The practice of physical exercises helps to increase muscle strength, improve balance and posture, relieve pain, give a feeling of happiness and help in performing tasks and daily activities such as cleaning the house or cooking, for example. In addition, physical activity is essential for the strengthening of bones, as it guarantees the intake of calcium in the mist.

On the other hand, it is important to bear in mind that these exercises are contraindicated if the person has pain or inflammation when performing them or if discomfort arises for more than 24 hours before performing them. In these cases, you should go to the doctor as soon as possible so that he can evaluate the situation and recommend the most appropriate treatment.



The best exercises for those who suffer from osteopenia or osteoporosis include:

1. Walk

The walk helps to increase the bone density, making the bones stronger. In addition to this, this exercise improves balance and motor coordination, reducing the risk of falls and, therefore, fractures. Persons with osteoporosis or osteopenia must walk at least 30 minutes a day.

2. dance

The dance works directly on the bones of the legs, chair and column, helping to delay bone mineral loss. Asimismo, the dance favors the blood circulation and the heart.

3. Climb stairs

Climbing stairs is also an excellent exercise for osteoporosis, and it is recommended to exchange the use of elevators for stairs, especially downstairs, because the impact is greater and, for this reason, there is more stimulation in the production of bone mass.



4. Gardening

Gardening is also an excellent exercise for cases of osteopenia or osteoporosis, as long as the correct posture is maintained, it involves performing impactful movements, such as cutting the grass or using a knife to prune the plants, for example, strengthen the huesos. The garden is an excellent exercise to strengthen the bones of the arms.

5. Bodybuilding

Bodybuilding exercises tension in muscles and bones, helping to increase bone density and strengthen them. Weightlifting is excellent for promoting strong and healthy skills.

other exercises

Other exercises such as swimming, hydrogymnasia, cycling, yoga or tai chi chuan, although they do not increase bone density, improve cardiovascular function and concentration, balance and strength, helping to reduce risk of falls.

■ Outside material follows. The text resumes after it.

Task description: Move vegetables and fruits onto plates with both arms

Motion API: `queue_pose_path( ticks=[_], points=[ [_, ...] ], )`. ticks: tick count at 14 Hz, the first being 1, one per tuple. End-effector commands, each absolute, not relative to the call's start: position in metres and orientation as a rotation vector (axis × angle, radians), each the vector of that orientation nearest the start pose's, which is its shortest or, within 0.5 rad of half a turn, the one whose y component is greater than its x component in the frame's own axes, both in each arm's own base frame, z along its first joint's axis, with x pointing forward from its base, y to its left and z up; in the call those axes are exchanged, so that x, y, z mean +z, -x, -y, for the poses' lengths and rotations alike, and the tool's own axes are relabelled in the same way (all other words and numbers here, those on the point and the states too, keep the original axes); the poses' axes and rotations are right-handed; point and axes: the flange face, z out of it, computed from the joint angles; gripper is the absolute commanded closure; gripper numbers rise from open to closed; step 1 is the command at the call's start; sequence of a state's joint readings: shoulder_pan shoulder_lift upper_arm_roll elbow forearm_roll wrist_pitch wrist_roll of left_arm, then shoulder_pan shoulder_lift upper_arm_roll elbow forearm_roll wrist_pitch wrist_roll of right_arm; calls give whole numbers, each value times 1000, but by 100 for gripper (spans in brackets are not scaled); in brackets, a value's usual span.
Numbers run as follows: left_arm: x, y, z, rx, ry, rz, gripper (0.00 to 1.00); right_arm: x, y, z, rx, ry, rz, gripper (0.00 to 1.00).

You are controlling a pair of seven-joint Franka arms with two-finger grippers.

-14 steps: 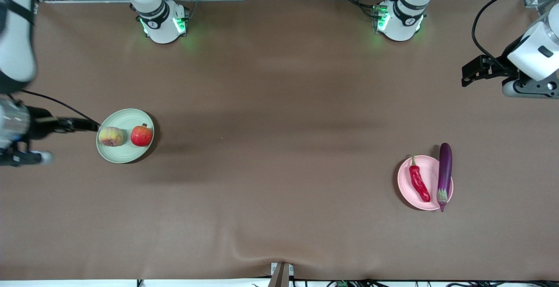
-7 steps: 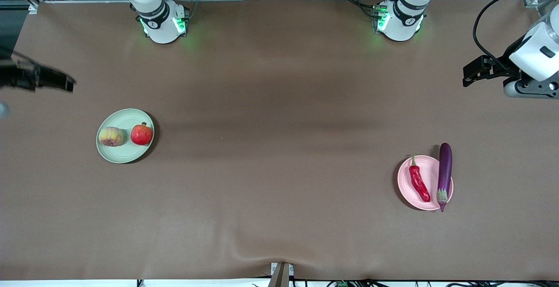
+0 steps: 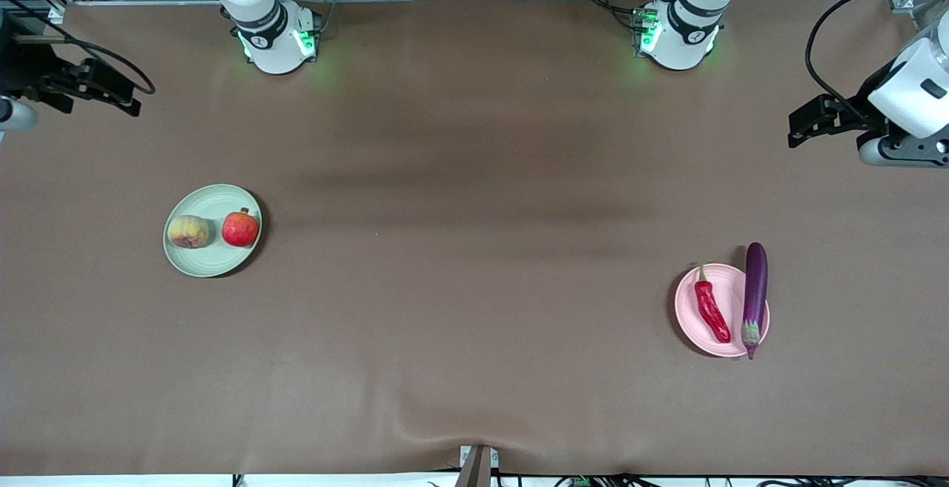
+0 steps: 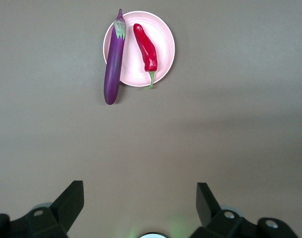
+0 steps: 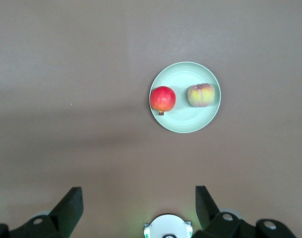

Before practicing any exercise, it is important to consult a doctor to evaluate the bone density and adapt the exercises to the physical conditioning of the patient’s age.

When to stop exercising

These exercises must be performed when there is inflammation or pain during the exercise or for more than 24 hours before performing it. In these cases, you should immediately consult a doctor to assess the situation, identify the cause and guide the appropriate treatment.

In addition to this, if the person suffers from severe osteoporosis or excess weight, the doctor may recommend not to perform any exercise until the bones become stronger. In these cases, I could recommend holding several physiotherapy sessions to help strengthen the muscles.

Possible contraindicated exercises

The least recommended exercises for cases of osteopenia and osteoporosis include:

  • High impact exercises: how to skip aerobics, can cause bone fractures;
  • Flexion and Torsion Exercises: such as touching the feet with the fingers of the hands or performing abdominal exercises, because there is a greater risk of fractures by compression of the column. Other activities that may require you to double or twist with strength at the waist are golf, tennis, bowling and yoga positions.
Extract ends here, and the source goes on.